CEO Dad’s Tuesday Tirade…
I don’t know about you, but when I hear about someone having a “personal assistant,” I think of movie stars like Angelina Jolie or Brad Pitt. Well, according to a recent report on NPR, now anyone can have one. That’s right, personal assistants are available by the hour to anyone who needs a body to take care of all the things they are too work/life unbalanced to take care of themselves. At first, this news gave me pause: a convenience, once the province of the rich and powerful, has become commonplace, giving people who don’t know how to slow down another handy reason to keep multi-tasking. Pawn off the daily tasks of living to a third party, and take more time to focus on work, work, work.
But then, the light bulb went off. Literally. So I hired a personal assistant to change it for me, then I got a great idea. Why throw money at someone you don’t know, when you can delegate unpleasant tasks AND spend more time communicating with the family you’ve been de-prioritizing for so long? That’s right, hire your offspring as members as personal assistants! You’ve long been trapped in the dysfunctional behavior of buying your children’s love.
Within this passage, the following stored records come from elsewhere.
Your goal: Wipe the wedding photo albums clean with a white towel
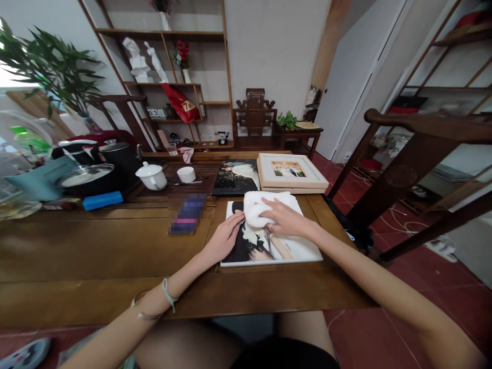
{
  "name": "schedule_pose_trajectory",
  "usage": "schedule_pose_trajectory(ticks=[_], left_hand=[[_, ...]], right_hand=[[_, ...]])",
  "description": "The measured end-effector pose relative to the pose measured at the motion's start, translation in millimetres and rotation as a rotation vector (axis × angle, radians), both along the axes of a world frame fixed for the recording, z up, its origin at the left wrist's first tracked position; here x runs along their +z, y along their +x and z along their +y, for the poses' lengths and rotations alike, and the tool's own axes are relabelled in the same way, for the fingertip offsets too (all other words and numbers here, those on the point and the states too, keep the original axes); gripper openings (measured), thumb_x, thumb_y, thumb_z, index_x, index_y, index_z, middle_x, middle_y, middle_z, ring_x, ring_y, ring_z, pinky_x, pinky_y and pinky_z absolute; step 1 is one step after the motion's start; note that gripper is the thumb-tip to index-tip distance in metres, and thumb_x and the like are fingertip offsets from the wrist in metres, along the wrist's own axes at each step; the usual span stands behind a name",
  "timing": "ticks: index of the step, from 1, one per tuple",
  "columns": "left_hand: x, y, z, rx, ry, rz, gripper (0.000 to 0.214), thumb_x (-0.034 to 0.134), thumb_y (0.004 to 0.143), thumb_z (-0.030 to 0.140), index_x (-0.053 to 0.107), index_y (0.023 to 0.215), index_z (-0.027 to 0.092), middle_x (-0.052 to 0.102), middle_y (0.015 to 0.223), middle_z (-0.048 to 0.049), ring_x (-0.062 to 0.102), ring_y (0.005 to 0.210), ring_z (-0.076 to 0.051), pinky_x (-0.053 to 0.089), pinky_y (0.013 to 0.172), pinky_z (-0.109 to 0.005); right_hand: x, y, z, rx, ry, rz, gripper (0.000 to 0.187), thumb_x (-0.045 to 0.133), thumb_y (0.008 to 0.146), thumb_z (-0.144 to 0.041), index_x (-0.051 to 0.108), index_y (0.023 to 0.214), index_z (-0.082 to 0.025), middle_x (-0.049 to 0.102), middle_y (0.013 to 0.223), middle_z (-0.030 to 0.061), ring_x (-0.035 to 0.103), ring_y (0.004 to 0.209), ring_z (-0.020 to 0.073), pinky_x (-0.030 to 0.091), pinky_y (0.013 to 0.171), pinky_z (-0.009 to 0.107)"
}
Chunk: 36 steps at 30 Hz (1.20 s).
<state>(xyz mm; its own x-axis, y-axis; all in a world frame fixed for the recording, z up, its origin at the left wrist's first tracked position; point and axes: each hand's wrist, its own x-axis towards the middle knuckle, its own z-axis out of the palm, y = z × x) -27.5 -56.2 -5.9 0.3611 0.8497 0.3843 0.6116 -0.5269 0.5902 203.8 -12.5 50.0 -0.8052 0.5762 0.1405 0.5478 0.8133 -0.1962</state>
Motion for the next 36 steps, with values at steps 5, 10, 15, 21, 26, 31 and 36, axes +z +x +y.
schedule_pose_trajectory(ticks=[5, 10, 15, 21, 26, 31, 36], left_hand=[[-1.3, 0.4, 1.1, -0.014, 0.012, 0.003, 0.039, 0.033, 0.092, 0.02, 0.055, 0.124, 0.016, 0.053, 0.136, -0.0113, 0.045, 0.13, -0.023, 0.032, 0.112, -0.047], [-1.1, -0.5, 0.8, -0.036, 0.0, -0.017, 0.041, 0.033, 0.092, 0.018, 0.052, 0.129, 0.017, 0.051, 0.138, -0.0094, 0.041, 0.133, -0.022, 0.03, 0.113, -0.047], [-2.9, -1.9, 1.4, -0.041, -0.002, -0.005, 0.042, 0.034, 0.092, 0.017, 0.051, 0.13, 0.015, 0.051, 0.138, -0.011, 0.041, 0.133, -0.022, 0.03, 0.113, -0.047], [-3.5, -1.1, 2.1, -0.03, 0.006, 0.02, 0.04, 0.033, 0.094, 0.022, 0.053, 0.128, 0.014, 0.051, 0.137, -0.0116, 0.042, 0.132, -0.022, 0.03, 0.113, -0.046], [-0.7, -1.2, 0.9, -0.018, -0.034, 0.029, 0.041, 0.031, 0.095, 0.024, 0.051, 0.13, 0.013, 0.049, 0.14, -0.011, 0.04, 0.133, -0.02, 0.029, 0.114, -0.044], [-1.9, -0.9, 1.0, -0.02, -0.013, 0.035, 0.041, 0.032, 0.095, 0.023, 0.052, 0.13, 0.014, 0.05, 0.139, -0.0106, 0.04, 0.134, -0.021, 0.029, 0.114, -0.044], [-4.2, -1.7, 2.8, -0.031, 0.009, 0.036, 0.041, 0.032, 0.094, 0.022, 0.052, 0.129, 0.014, 0.05, 0.139, -0.0111, 0.04, 0.133, -0.022, 0.029, 0.114, -0.045]], right_hand=[[5.2, 9.7, -39.0, 0.083, -0.022, -0.056, 0.042, 0.05, 0.072, -0.009, 0.065, 0.111, -0.017, 0.043, 0.143, 0.0128, 0.021, 0.14, 0.0279, 0.022, 0.11, 0.053], [6.9, 17.3, -89.9, 0.194, -0.073, -0.091, 0.05, 0.052, 0.071, -0.011, 0.06, 0.12, -0.02, 0.036, 0.148, 0.0082, 0.015, 0.142, 0.0282, 0.015, 0.113, 0.054], [2.6, 16.8, -91.1, 0.224, -0.059, -0.069, 0.051, 0.052, 0.069, -0.01, 0.062, 0.119, -0.019, 0.037, 0.148, 0.0097, 0.018, 0.141, 0.0298, 0.017, 0.112, 0.056], [0.3, 28.0, -25.2, 0.04, 0.037, -0.029, 0.041, 0.051, 0.07, -0.008, 0.068, 0.106, -0.019, 0.046, 0.141, 0.012, 0.031, 0.137, 0.0269, 0.025, 0.11, 0.051], [-3.4, 44.9, 16.2, -0.051, 0.025, -0.045, 0.045, 0.049, 0.07, -0.006, 0.066, 0.11, -0.02, 0.054, 0.134, 0.011, 0.033, 0.136, 0.0273, 0.031, 0.106, 0.051], [-3.8, 51.8, -11.7, -0.035, -0.036, -0.027, 0.046, 0.049, 0.066, -0.005, 0.067, 0.107, -0.017, 0.04, 0.145, 0.0135, 0.031, 0.136, 0.0288, 0.032, 0.106, 0.05], [4.8, 49.2, -67.3, 0.202, -0.098, -0.042, 0.049, 0.048, 0.064, -0.002, 0.067, 0.104, -0.02, 0.041, 0.145, 0.005, 0.02, 0.141, 0.0242, 0.013, 0.116, 0.05]])
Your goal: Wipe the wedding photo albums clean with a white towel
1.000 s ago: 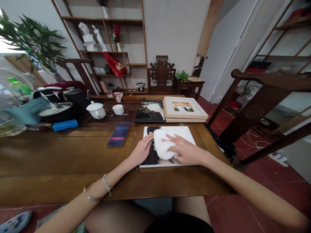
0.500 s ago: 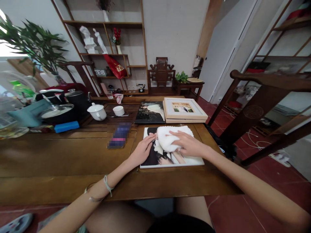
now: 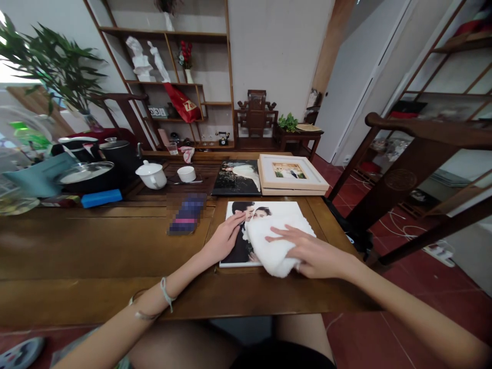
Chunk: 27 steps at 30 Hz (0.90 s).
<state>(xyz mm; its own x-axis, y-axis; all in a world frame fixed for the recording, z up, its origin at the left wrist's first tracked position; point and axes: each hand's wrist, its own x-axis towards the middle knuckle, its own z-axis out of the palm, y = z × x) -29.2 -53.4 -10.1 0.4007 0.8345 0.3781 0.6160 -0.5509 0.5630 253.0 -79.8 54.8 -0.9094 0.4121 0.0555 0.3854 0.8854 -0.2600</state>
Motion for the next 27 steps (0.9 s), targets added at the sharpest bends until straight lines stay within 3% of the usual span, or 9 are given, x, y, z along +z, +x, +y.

And let’s face it, they’ve been seeing through that horrible charade for years now, and now matter how many Benjamins you give them, their response is desultory at best. Now, you can pay the young’uns and get something more tangible out of them at the same time. Like picking up your dry cleaning, organizing the documents on your PC into a series of new folders, or simply watching “Lost” for you and telling you what the heck it means so you have something to talk about at parties. You already pay them allowance to take out the trash and do the dishes, so why not up the ante and have them pick you up at the airport after that three-day productivity conference in Seattle?
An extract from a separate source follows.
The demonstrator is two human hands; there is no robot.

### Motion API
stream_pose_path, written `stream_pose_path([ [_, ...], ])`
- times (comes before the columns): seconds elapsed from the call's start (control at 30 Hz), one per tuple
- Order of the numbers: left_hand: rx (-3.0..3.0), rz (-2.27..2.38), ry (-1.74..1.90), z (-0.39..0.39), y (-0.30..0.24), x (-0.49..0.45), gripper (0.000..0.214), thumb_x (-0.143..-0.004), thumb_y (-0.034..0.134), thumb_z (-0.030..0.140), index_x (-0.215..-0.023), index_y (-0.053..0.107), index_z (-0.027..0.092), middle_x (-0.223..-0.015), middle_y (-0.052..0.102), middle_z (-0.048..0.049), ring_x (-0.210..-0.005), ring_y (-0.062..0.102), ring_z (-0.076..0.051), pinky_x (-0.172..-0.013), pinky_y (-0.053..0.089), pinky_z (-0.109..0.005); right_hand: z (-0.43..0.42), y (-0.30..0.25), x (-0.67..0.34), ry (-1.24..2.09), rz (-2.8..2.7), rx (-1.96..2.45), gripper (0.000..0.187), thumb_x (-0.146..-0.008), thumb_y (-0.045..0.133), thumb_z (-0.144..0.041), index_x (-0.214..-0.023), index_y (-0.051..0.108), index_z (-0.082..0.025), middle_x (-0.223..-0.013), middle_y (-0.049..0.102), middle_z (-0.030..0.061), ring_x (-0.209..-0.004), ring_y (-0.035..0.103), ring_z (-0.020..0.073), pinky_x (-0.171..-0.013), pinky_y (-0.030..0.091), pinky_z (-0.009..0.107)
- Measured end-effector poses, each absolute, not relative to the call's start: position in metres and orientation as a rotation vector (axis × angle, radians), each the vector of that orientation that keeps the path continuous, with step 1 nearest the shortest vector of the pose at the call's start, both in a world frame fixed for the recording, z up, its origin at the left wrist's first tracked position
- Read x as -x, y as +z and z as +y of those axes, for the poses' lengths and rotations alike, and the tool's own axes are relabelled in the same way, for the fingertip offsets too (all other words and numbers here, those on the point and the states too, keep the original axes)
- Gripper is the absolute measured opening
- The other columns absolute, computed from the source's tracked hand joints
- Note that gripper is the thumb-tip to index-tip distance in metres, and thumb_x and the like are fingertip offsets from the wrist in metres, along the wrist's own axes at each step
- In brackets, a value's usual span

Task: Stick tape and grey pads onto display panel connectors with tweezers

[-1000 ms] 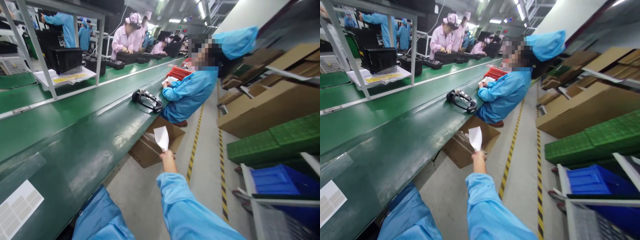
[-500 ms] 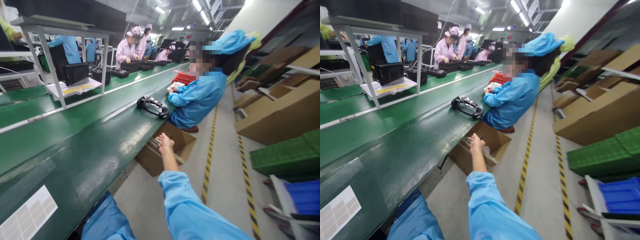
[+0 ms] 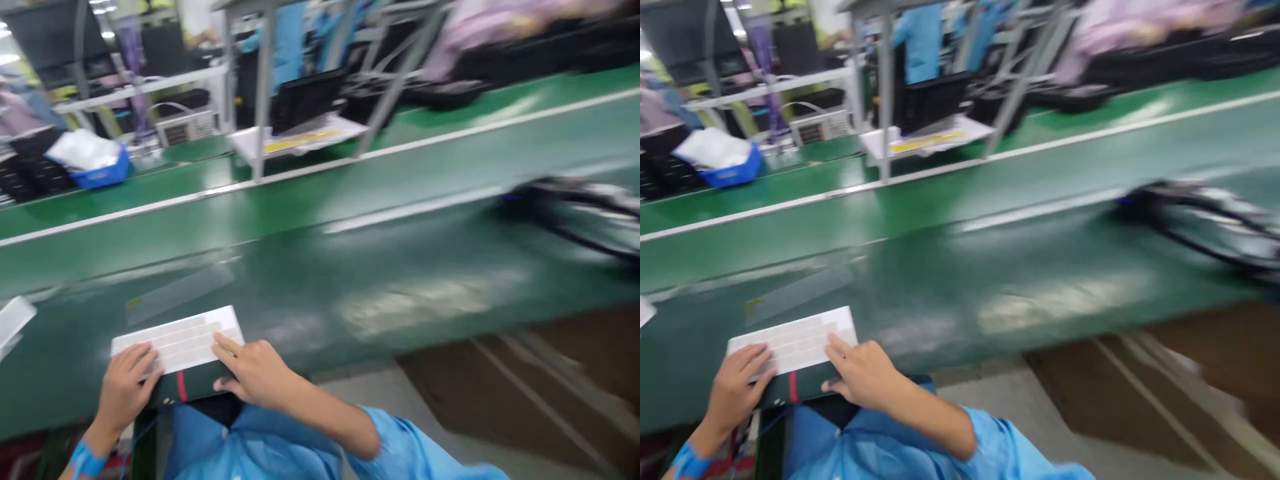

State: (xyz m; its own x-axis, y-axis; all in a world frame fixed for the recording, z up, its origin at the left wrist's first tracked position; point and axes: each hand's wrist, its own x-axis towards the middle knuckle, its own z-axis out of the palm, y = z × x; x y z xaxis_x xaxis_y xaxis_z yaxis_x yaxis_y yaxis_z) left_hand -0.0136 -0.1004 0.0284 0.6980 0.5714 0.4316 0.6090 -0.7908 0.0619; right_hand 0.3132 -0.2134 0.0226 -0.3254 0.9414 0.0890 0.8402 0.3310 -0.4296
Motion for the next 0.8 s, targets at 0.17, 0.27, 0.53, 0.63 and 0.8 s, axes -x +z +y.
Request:
stream_pose_path([
  [0.17, 2.653, -1.27, -0.597, -0.109, 0.017, 0.033, 0.026, -0.11, 0.055, 0.032, -0.119, 0.077, 0.022, -0.125, 0.081, -0.0109, -0.116, 0.076, -0.028, -0.102, 0.056, -0.049, -0.206, 0.021, -0.28, 0.471, -2.694, 1.505, 0.076, -0.104, 0.072, -0.06, -0.161, 0.055, -0.011, -0.171, 0.04, 0.0211, -0.099, 0.082, 0.0369, -0.08, 0.068, 0.047],
  [0.27, 2.651, -1.297, -0.6, -0.108, 0.01, 0.041, 0.025, -0.109, 0.058, 0.033, -0.12, 0.075, 0.02, -0.129, 0.079, -0.0126, -0.121, 0.072, -0.031, -0.106, 0.053, -0.051, -0.18, 0.035, -0.285, 0.456, -2.66, 1.567, 0.063, -0.108, 0.064, -0.06, -0.157, 0.061, -0.019, -0.171, 0.045, 0.0146, -0.107, 0.08, 0.0364, -0.083, 0.067, 0.046],
  [0.53, 2.728, -1.244, -0.515, -0.11, 0.007, 0.018, 0.029, -0.104, 0.067, 0.033, -0.127, 0.071, 0.016, -0.138, 0.074, -0.0139, -0.129, 0.067, -0.031, -0.113, 0.051, -0.047, -0.072, 0.035, -0.305, 0.216, -2.404, 2.056, 0.059, -0.115, 0.044, -0.051, -0.164, 0.05, -0.019, -0.175, 0.04, 0.0158, -0.108, 0.079, 0.0358, -0.086, 0.062, 0.048],
  [0.63, 2.679, -1.291, -0.463, -0.104, 0.004, 0.0, 0.033, -0.103, 0.068, 0.035, -0.129, 0.07, 0.016, -0.139, 0.074, -0.0142, -0.13, 0.066, -0.032, -0.113, 0.052, -0.048, -0.05, 0.03, -0.299, 0.206, -2.373, 2.06, 0.055, -0.116, 0.043, -0.052, -0.156, 0.058, -0.018, -0.17, 0.047, 0.018, -0.109, 0.078, 0.0355, -0.085, 0.061, 0.047],
  [0.8, 2.642, -1.243, -0.533, -0.086, 0.022, -0.023, 0.029, -0.103, 0.062, 0.031, -0.124, 0.071, 0.013, -0.13, 0.075, -0.0193, -0.12, 0.069, -0.038, -0.101, 0.055, -0.052, -0.046, 0.069, -0.287, 0.229, -2.279, 2.13, 0.047, -0.116, 0.045, -0.046, -0.145, 0.062, -0.013, -0.154, 0.059, 0.0248, -0.108, 0.077, 0.0351, -0.084, 0.06, 0.044],
])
Of course, the by-product of all this is that you interact with your children more! Sure, it’s mostly giving them orders and calling on a bad cell phone connection to make sure the orders are getting carried out, but your kids will hear your voice several times during the day, and that is something they will remember when they get older and start deciding on your long-term care options. Besides, if you’re not too busy, you can toss in a question about how their school was that day, or what they think of the whole Harry Potter oeuvre. You can’t buy that kind of bonding. Oh, wait, maybe you can.
Oh, one word to the wise. I got the idea of hiring my kids as personal assistants because my first instinct was to see if my wife wanted to do it. Well, the doctors tell me the cut didn’t need stitches, and that I was lucky I ducked in time to avoid the plate she threw at me causing any serious damage. To tell you the truth, I haven’t run the idea by my kids yet, either. I’m just too busy to find the quality time I need to thoroughly present the idea. Maybe I’ll hire a personal assistant to ask my kids if they would like to be personal assistants.
Meantime, what other hare-brained schemes might we think of to avoid getting the balance right?